1 tbsp Caraway seeds (Shah Zeera)
4 Black Peppercorns
4 Green Cardamoms
2 Cinnamon sticks
2 Cloves 
Salt to taste

For Garnish 

2 tbspGhee
3 tbsp Coriander (finely chopped)
3 tbsp Mint ( finely chopped)
Yellow colour
2 boil Eggs (optional)
2 tbsp Toasted sliced Almonds  (Optional)
Fry Onions


In a large bowl ,Add the Mutton marinate with meat tenderizer, yoghurt ginger garlic paste, Red chilli powder, Turmeric powder, Garam Masala powder, Saffron, Lemon, Fried Onions, Green Chillies, Coriander (finely Chopped), Mint ( finely chopped),Salt to taste and oil  mix well. 
Cover and leave in the fridge for overnight.

Wash the rice and soak it in surplus water for about 1/2 hour. 
In a large saucepan at medium heat, add 2 cup oil.
Add onions and fry to golden brown,take out  few fry onions(these are used for garnishing). 

In a large cooking pot pour in water along with cloves, cardamom, cinnamon, caraway seeds and salt.
let it come to a boil,add the drained rice Give it a stir and let the rice cook until it is half done, 2-3 minutes. Drain the rice. 

Then Take a large vessel - non stick vessel,
Add the Marinade Raw Mutton and oil in the vessel,
Then Spread the drained half cooked rice over.
Spread evenly the chopped coriander, mint, fried onions,Toasted sliced Almonds, yellow colour &Ghee.
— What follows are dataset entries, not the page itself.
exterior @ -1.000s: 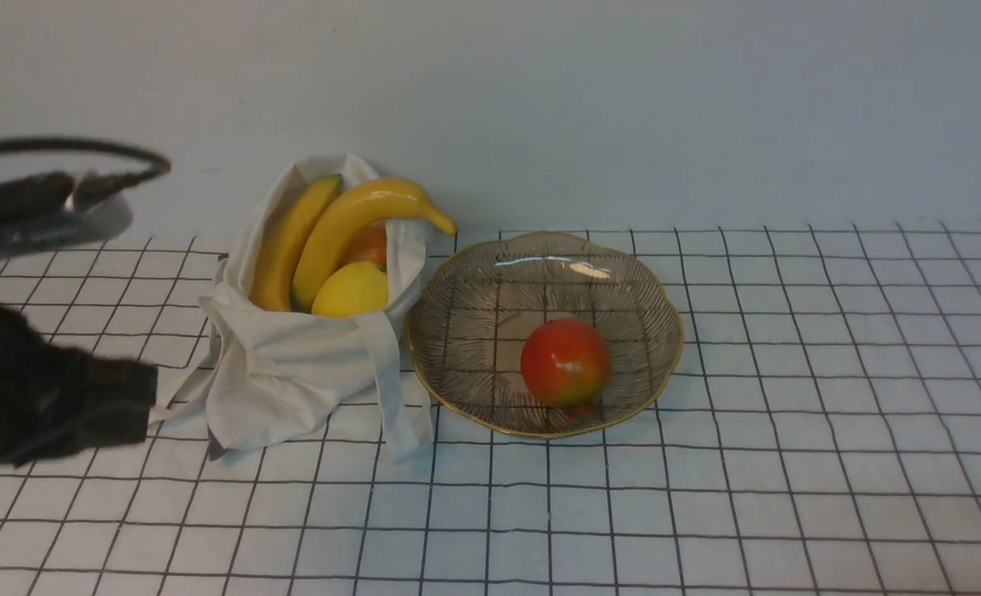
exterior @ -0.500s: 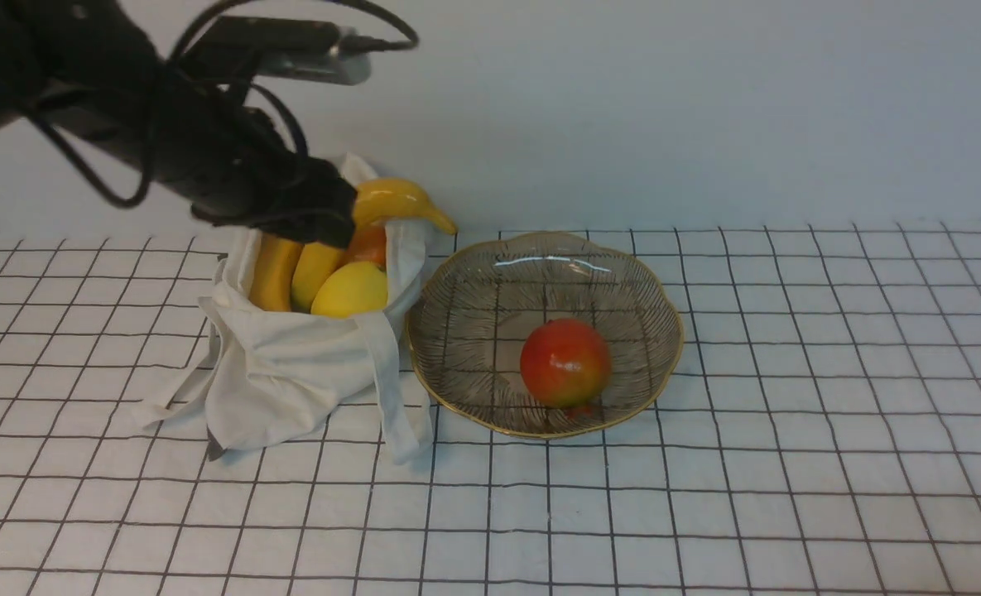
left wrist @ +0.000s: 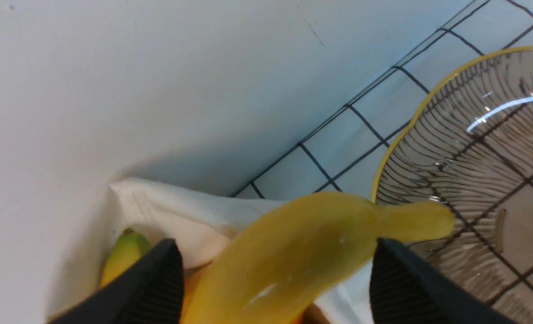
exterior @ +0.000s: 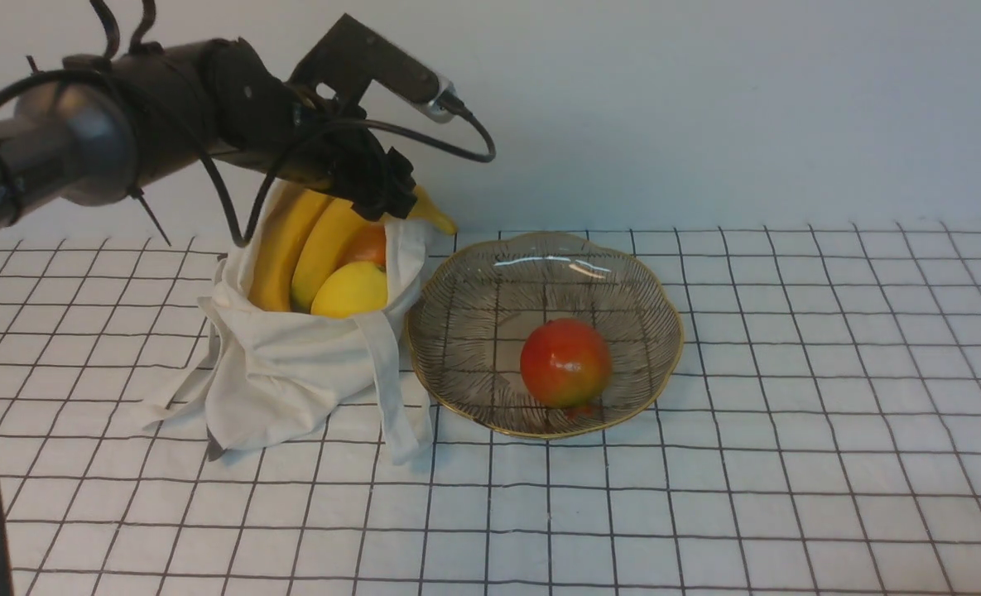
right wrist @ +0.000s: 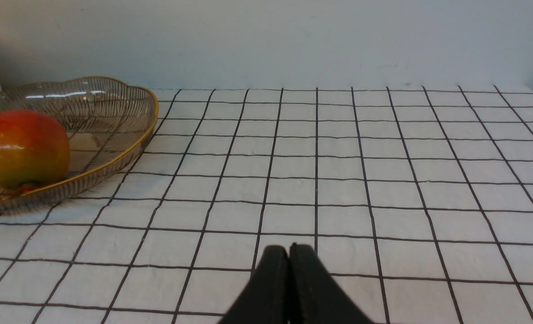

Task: Take the fruit out of the bag on the white checkered tablecloth and place them on the plate.
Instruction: 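Reach into the white bag and grasp the banana with the left gripper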

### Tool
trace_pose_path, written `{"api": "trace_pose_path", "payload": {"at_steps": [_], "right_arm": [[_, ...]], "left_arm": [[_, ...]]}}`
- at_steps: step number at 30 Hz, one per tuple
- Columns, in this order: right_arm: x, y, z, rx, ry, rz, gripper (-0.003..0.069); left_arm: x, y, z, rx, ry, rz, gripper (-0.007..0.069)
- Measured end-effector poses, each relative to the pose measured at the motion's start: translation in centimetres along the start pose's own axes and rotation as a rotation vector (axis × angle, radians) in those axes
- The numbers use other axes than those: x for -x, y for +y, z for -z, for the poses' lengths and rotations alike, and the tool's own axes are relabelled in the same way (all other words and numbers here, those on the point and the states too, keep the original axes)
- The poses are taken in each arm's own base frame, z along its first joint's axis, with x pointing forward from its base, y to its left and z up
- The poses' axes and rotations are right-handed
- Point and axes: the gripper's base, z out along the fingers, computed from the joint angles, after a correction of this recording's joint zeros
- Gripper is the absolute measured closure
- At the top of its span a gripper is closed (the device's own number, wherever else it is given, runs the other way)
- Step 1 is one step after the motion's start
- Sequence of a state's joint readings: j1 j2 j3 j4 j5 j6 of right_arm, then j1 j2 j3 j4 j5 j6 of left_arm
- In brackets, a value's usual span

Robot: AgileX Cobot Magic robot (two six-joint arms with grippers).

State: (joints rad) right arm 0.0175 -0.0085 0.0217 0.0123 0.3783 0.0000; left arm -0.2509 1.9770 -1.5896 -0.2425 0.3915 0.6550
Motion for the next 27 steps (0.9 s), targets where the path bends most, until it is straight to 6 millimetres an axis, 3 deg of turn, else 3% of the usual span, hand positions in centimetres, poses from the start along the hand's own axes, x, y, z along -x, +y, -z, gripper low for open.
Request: {"api": "trace_pose_path", "payload": {"at_steps": [14, 17, 23, 24, 27], "right_arm": [[0.0, 0.0, 0.0, 0.0, 0.0, 0.0, 0.0675], [0.0, 0.0, 0.0, 0.0, 0.0, 0.0, 0.0675], [0.0, 0.0, 0.0, 0.0, 0.0, 0.0, 0.0675], [0.0, 0.0, 0.0, 0.0, 0.0, 0.0, 0.0675], [0.0, 0.0, 0.0, 0.0, 0.0, 0.0, 0.0675]], "left_arm": [[-1.9, -0.3, -3.1, 0.013, 0.041, -0.06, 0.0132], [-2.3, -0.3, -3.8, 0.024, 0.038, -0.069, 0.0221], [-2.0, -0.1, -3.6, 0.039, 0.017, -0.072, 0.052], [-1.6, 0.0, -3.0, 0.043, 0.007, -0.073, 0.0579], [-0.2, 0.4, -0.9, 0.055, -0.024, -0.077, 0.0623]]}}
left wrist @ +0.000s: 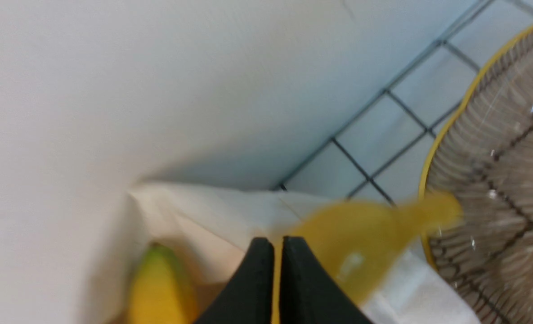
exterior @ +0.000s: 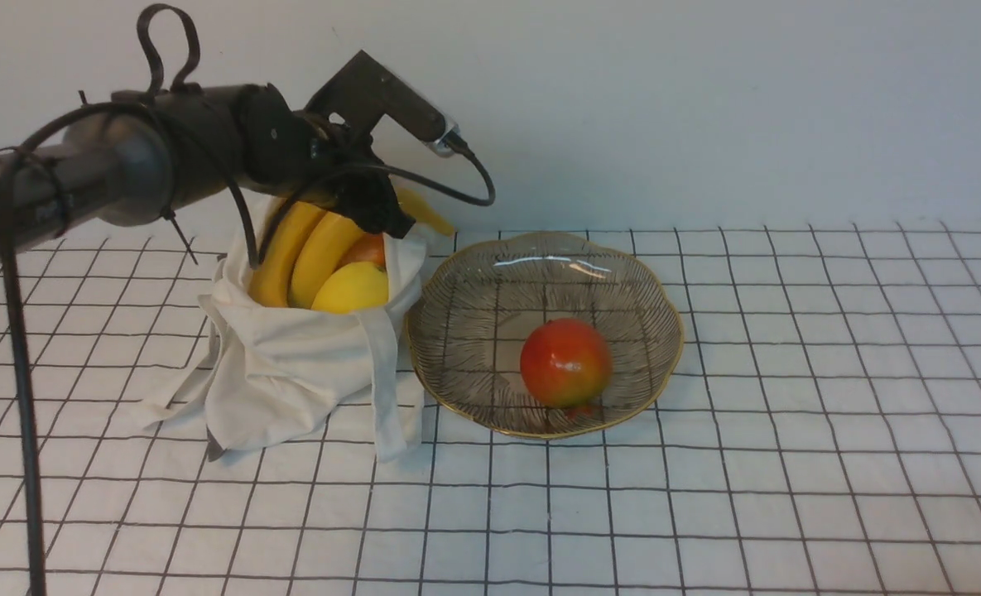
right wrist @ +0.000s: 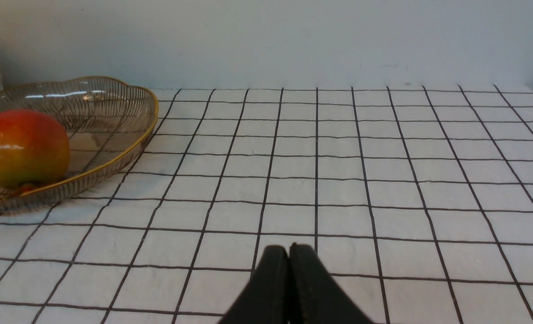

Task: Take the fruit out of the bag on the white checkered tablecloth and place them on the plate.
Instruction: 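Reach into the white bag and grasp the banana with the left gripper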

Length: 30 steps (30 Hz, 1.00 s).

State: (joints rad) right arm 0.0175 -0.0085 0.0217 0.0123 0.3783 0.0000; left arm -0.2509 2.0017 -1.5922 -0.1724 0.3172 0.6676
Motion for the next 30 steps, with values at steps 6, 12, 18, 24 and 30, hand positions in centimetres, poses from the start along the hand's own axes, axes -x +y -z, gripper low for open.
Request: {"api": "trace_pose_path", "payload": {"at_steps": [6, 12, 18, 24, 30], "right_arm": [[0.0, 0.0, 0.0, 0.0, 0.0, 0.0, 0.0675], [0.0, 0.0, 0.0, 0.0, 0.0, 0.0, 0.0675], [0.0, 0.0, 0.0, 0.0, 0.0, 0.0, 0.0675], [0.0, 0.0, 0.0, 0.0, 0.0, 0.0, 0.0675], [0.0, 0.0, 0.0, 0.0, 0.0, 0.0, 0.0675]], "left_arm": [[3.0, 1.3, 4.6, 0.05, -0.097, -0.006, 0.0632], [2.5, 0.9, 4.5, 0.005, -0.042, 0.003, 0.0625], [1.0, 0.1, 2.4, -0.034, 0.025, 0.071, 0.049], [0.0, -0.2, 0.2, -0.023, 0.026, 0.118, 0.0197], [-1.4, -0.6, -2.4, -0.004, 0.021, 0.12, 0.0041]]}}
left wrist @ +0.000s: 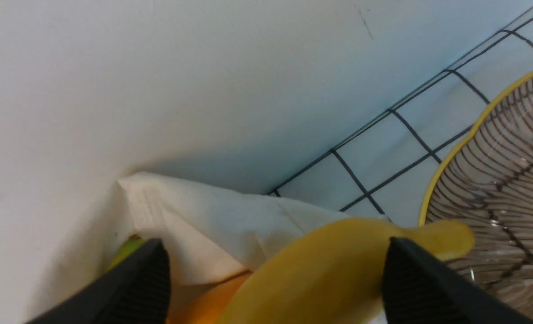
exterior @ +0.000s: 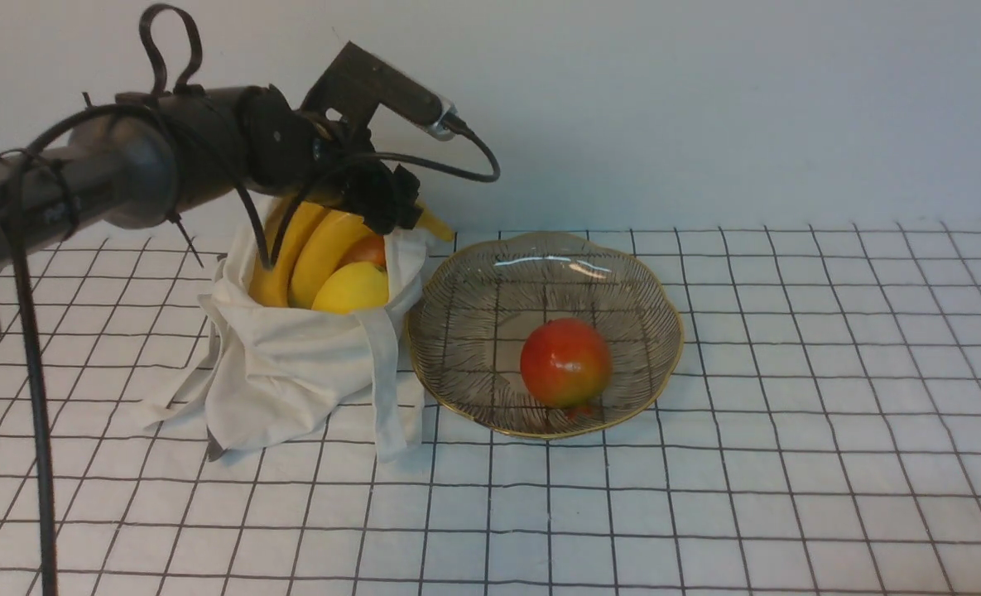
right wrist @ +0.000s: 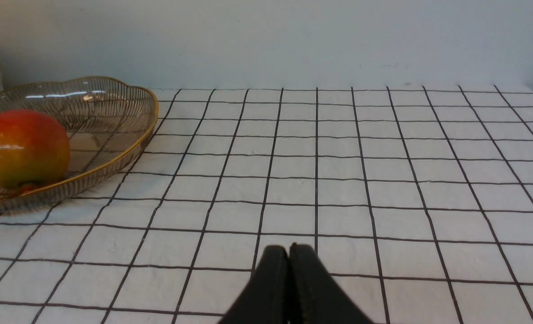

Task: Take the fruit out of the bag on the white checkered tablecloth and place them on the plate.
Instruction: 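Reach into the white bag and grasp the banana with the left gripper, then place the banana on the plate with the left gripper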

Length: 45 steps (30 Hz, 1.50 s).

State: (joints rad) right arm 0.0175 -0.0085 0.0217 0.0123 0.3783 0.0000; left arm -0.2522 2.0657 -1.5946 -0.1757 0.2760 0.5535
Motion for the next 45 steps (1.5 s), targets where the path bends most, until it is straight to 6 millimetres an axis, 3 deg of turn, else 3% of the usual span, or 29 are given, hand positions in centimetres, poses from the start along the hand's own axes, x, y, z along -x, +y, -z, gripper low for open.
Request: {"api": "trace_pose_path", "payload": {"at_steps": [8, 13, 16, 19, 22, 36, 42, 45], "right_arm": [[0.0, 0.0, 0.0, 0.0, 0.0, 0.0, 0.0675], [0.0, 0.0, 0.0, 0.0, 0.0, 0.0, 0.0675], [0.0, 0.0, 0.0, 0.0, 0.0, 0.0, 0.0675], [0.0, 0.0, 0.0, 0.0, 0.0, 0.0, 0.0675], [0.0, 0.0, 0.0, 0.0, 0.0, 0.0, 0.0675], [0.0, 0.0, 0.0, 0.0, 0.0, 0.0, 0.0675], [0.0, 0.0, 0.0, 0.0, 0.0, 0.0, 0.0675], [0.0, 0.0, 0.0, 0.0, 0.0, 0.0, 0.0675]], "left_arm": [[-1.1, -0.3, -1.5, -0.005, 0.02, -0.052, 0.0035], [-2.1, -0.6, -2.9, 0.0, 0.025, -0.065, 0.0077], [-2.4, -0.7, -3.3, 0.003, 0.026, -0.079, 0.0132], [-2.2, -0.6, -3.2, 0.008, 0.022, -0.096, 0.0287], [-1.8, -0.4, -2.5, 0.007, 0.018, -0.094, 0.0303], [4.1, 0.9, 8.3, -0.024, -0.035, -0.059, 0.0304], [6.0, -0.6, 13.4, -0.239, -0.063, 0.271, 0.0304], [6.2, -1.7, 13.6, -0.359, -0.045, 0.383, 0.0304]]}}
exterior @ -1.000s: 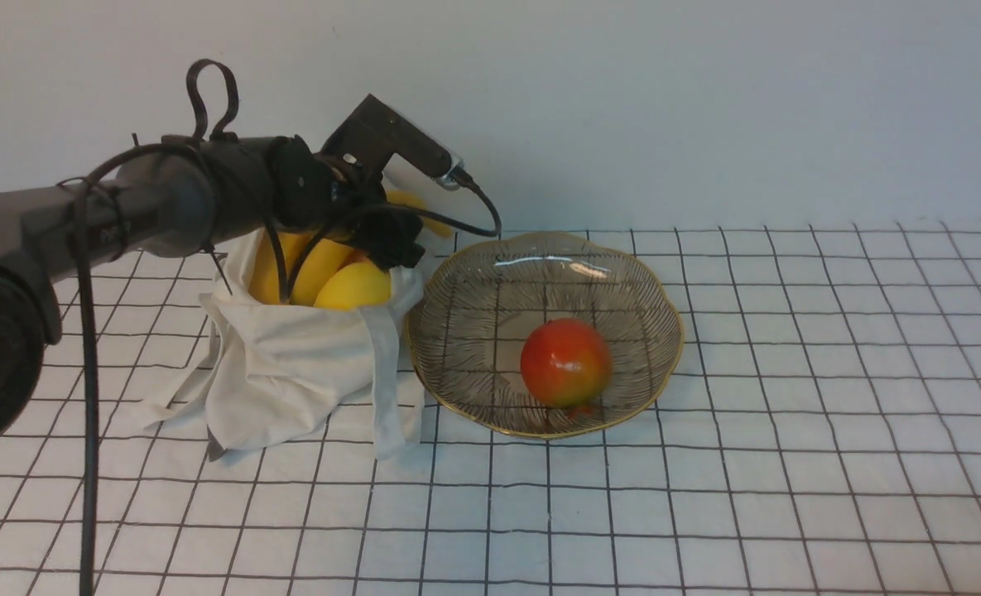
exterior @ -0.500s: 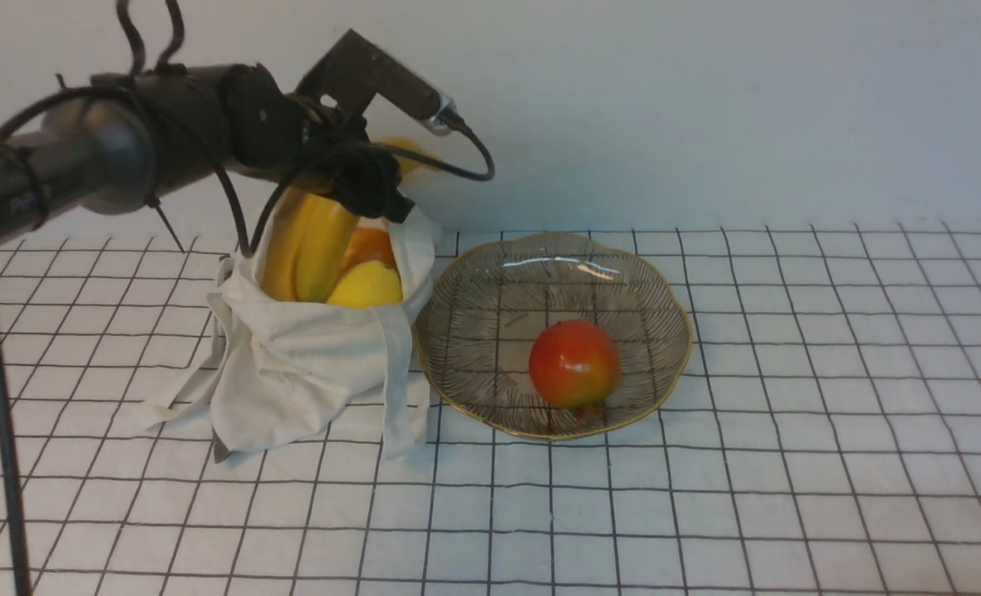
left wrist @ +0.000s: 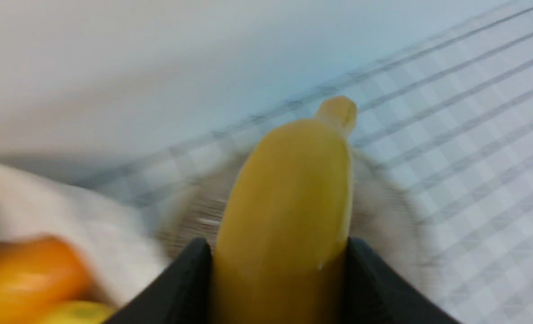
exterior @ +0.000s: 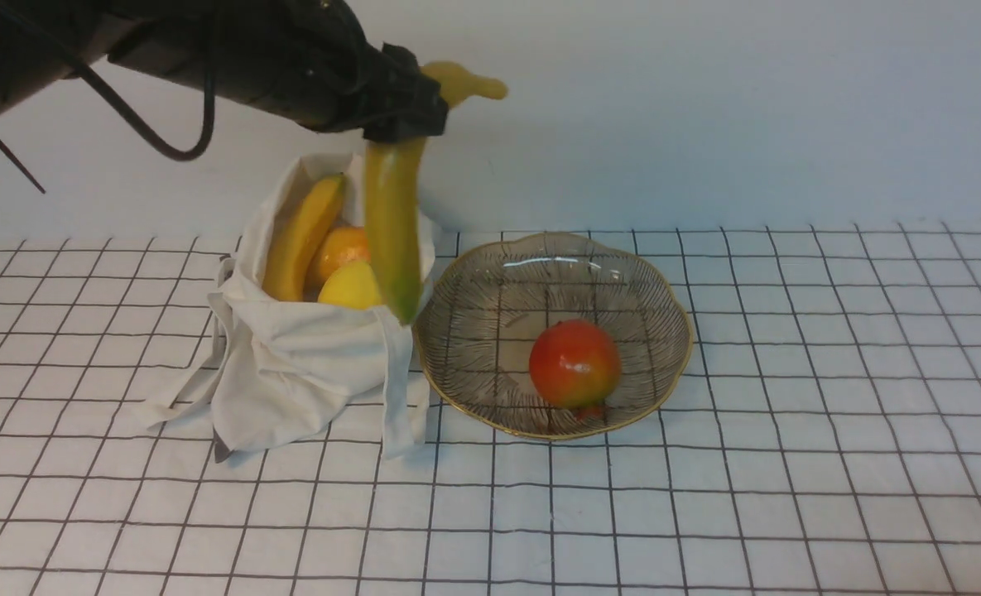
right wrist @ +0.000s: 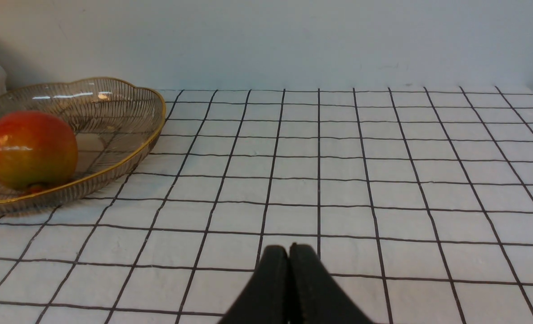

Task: Take the fruit out of the bag on the white checkered tablecloth and place them on the plate.
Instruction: 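Place the banana on the plate with the left gripper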

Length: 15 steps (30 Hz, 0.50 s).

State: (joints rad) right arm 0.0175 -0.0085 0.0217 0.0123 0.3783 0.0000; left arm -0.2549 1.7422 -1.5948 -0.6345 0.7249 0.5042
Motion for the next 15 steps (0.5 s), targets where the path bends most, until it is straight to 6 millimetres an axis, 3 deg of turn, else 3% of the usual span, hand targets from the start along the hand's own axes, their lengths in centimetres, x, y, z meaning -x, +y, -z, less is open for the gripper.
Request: {"api": "trace_pose_path", "payload": {"at_steps": [4, 7, 12, 15], "right_arm": [[0.0, 0.0, 0.0, 0.0, 0.0, 0.0, 0.0675], [0.0, 0.0, 0.0, 0.0, 0.0, 0.0, 0.0675], [0.0, 0.0, 0.0, 0.0, 0.0, 0.0, 0.0675], [0.0, 0.0, 0.0, 0.0, 0.0, 0.0, 0.0675]], "left_arm": [[-1.0, -0.9, -3.0, -0.13, 0.038, 0.123, 0.0304], [-2.5, -1.0, -6.6, -0.142, 0.081, 0.151, 0.0304], [-4.6, -0.7, -10.8, -0.114, 0.117, 0.174, 0.0303], [-5.6, -0.1, -12.5, -0.092, 0.125, 0.196, 0.0229]]}}
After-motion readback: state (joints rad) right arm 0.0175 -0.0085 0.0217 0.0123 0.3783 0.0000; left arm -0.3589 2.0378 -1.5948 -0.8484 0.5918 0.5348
Then Cover the vessel properly with aluminium foil or cover with cotton cloth or seal with wheat dough,then place a heavy weight over the lid ,so that no steams can escape so the nice steam can formed inside.

Place the Biryani vessel on the iron Tawa and cook on low flame.
Allow to cook in very low heat for 1 1/2 hours, close the heat, but leave the saucepan on the hot stove so that a nice steam forms. Let the dish rest for 15-30 minutes.

Serving Biryani with Dahi ki chutney,Baghare Baingan, kachumber (diced cucumber, tomato and onion salsa),mircha-ka-salan.
Enjoy it..!!!


  1. Love it.

  2. mutton biryani is my all time fav...and hyderabadi biryani is the best of all.

  3. Only yesterday we had Biryani at home. Yet seeing yours, my mouth waters.. can never give up my craze for Biryani.. :)

  4. Love this preparation...
    Roha thanks for visiting my blog. Am your new follower :-) Keep in touch

  5. Makes me hungry,excellent preparation dear.

  6. Gergeous looking biryani ,lov mutton biryani a lot...

  7. omg...awesome biryani..thanks for visiting my blog your new follower my friend at - Meg's Delicious Adventures

  8. That biriyani looks amazing...superb clicks!


  9. This is my favorite food of all times. its not even 9 am and m craving biryani!!

  10. thanks for sharing.

  11. After reading the recipe & viewing the images, my Mouth started watering. Going to try out this awesome recipe.

  12. Hi ths recepi is for how many ppl???

    1. 4 people approximately and it still depends on the people eating :)

    2. Hi Roha

      Can you please tell us whether we need to use iron tawa or any other tawa

  13. Hi ths recepi is for how many ppl???

    1. 4 people approximately and it still depends on the people eating :)

  14. Great recipe, looks really tempting. I found a similar recipe of Hyderabadi Dum Biryani, where the chef 1st added a layer of the Chicken gravy, with rice on top and then topped it up with a mix of milk infused with saffron strands. Seems really interesting and delicious.


  15. Good information on Indian recipe. thank you for sharing.
    chowringhee kathi roll

  16. The layering goes like, lowermost layer of mutton, then rice and garnish at the top?

    Also, for covering the vessel, one must seal the vessel with aluminium foil or dough and then place a lid on top of this seal?

  17. What oil other than Canola oil can be used?

  18. Thanks for sharing this wonderful recipe. I followed it word by word and the result was really pleasing. Everyone in my family liked this delicious Biryani. Initially I was little skeptical on mutton being cooked only after marination and was fearing if it would remain raw. But it turned out to be perfectly cooked. Thanks again!

  19. That tawa mutton dish looks so brilliant. Will try some time.